■ **Work instructions**: Every line of the data should be retyped with no difference from the original.

■ **Stored data**:

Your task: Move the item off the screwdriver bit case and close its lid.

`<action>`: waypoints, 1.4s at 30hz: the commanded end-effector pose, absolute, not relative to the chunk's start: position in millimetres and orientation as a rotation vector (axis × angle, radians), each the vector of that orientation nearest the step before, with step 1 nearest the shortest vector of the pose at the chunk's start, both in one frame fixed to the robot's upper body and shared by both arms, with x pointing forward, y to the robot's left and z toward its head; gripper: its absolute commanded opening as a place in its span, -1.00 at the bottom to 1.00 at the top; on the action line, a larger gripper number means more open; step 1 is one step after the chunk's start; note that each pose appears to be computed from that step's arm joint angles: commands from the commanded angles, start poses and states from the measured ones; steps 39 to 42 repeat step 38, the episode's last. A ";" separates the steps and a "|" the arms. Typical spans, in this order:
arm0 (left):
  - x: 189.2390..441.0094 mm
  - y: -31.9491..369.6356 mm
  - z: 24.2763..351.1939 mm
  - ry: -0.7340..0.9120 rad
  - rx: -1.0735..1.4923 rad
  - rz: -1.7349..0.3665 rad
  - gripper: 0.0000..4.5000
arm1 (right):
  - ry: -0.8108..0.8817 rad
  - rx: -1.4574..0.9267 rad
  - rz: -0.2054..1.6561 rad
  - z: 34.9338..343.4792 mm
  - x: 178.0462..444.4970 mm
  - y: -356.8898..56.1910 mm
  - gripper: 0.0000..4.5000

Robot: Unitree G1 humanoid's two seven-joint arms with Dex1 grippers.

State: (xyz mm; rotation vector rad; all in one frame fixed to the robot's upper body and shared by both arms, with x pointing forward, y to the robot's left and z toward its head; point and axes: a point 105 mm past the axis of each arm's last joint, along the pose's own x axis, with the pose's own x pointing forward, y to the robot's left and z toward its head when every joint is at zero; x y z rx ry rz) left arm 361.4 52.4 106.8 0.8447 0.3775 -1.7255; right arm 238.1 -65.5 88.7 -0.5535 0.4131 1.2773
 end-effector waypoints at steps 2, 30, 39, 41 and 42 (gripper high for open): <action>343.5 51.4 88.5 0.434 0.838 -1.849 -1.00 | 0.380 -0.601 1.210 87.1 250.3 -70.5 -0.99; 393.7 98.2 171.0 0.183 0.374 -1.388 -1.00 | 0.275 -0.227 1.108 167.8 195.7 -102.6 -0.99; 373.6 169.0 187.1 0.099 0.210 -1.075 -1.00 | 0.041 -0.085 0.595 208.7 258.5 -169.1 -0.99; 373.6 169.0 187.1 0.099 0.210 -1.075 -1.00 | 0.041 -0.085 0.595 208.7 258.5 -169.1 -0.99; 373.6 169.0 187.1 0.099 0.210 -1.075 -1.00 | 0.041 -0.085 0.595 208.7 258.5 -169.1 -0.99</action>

■ **Exercise solution**:
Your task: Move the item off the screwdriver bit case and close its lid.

`<action>`: waypoints, 1.4s at 30hz: the commanded end-effector pose, absolute, not relative to the chunk's start: position in millimetres and orientation as a rotation vector (axis × angle, radians), each the vector of that orientation nearest the step before, with step 1 nearest the shortest vector of the pose at the chunk's start, both in one frame fixed to the robot's upper body and shared by both arms, with x pointing forward, y to the robot's left and z toward its head; gripper: its absolute commanded opening as a place in its span, -1.00 at the bottom to 1.00 at the top; on the action line, a larger gripper number means more open; step 1 is one step after the chunk's start; note that each pose appears to be computed from that step's arm joint angles: commands from the commanded angles, start poses and states from the measured ones; steps 39 to 42 repeat step 38, the episode's last. A ";" separates the steps and a "|" the arms. Typical spans, in this order:
arm0 (left):
  - x: 189.2390..441.0094 mm
  - y: -31.9491..369.6356 mm
  - z: 24.2763..351.1939 mm
  - ry: -0.7340..0.9120 rad
  - rx: -1.0735..1.4923 rad
  - rz: -1.7349..0.3665 rad
  - gripper: 0.0000..4.5000
arm1 (right):
  - ry: -0.8108..0.8817 rad
  - rx: -1.4574..0.9267 rad
  - rz: -0.2054..1.6561 rad
  - z: 34.9338..343.4792 mm
  - x: 178.0462..444.4970 mm
  - y: -356.8898..56.1910 mm
  - gripper: 0.0000..4.5000

Robot: Unitree G1 humanoid's two seven-joint arms with Dex1 grippers.

State: (xyz mm; rotation vector rad; all in one frame fixed to the robot's upper body and shared by both arms, with x pointing forward, y to the robot's left and z toward its head; point and axes: a point 105 mm past the axis of each arm's last joint, along the pose's own x axis, with the pose's own x pointing forward, y to the robot's left and z toward its head when every joint is at zero; x y z rx ry rz) left arm 361.4 52.4 106.8 0.8447 0.3775 -1.7255; right arm 238.1 -65.5 88.7 -0.5535 0.4131 1.2773
 end-effector waypoints at steps 2, 30, 39, 41 and 42 (gripper high for open): <action>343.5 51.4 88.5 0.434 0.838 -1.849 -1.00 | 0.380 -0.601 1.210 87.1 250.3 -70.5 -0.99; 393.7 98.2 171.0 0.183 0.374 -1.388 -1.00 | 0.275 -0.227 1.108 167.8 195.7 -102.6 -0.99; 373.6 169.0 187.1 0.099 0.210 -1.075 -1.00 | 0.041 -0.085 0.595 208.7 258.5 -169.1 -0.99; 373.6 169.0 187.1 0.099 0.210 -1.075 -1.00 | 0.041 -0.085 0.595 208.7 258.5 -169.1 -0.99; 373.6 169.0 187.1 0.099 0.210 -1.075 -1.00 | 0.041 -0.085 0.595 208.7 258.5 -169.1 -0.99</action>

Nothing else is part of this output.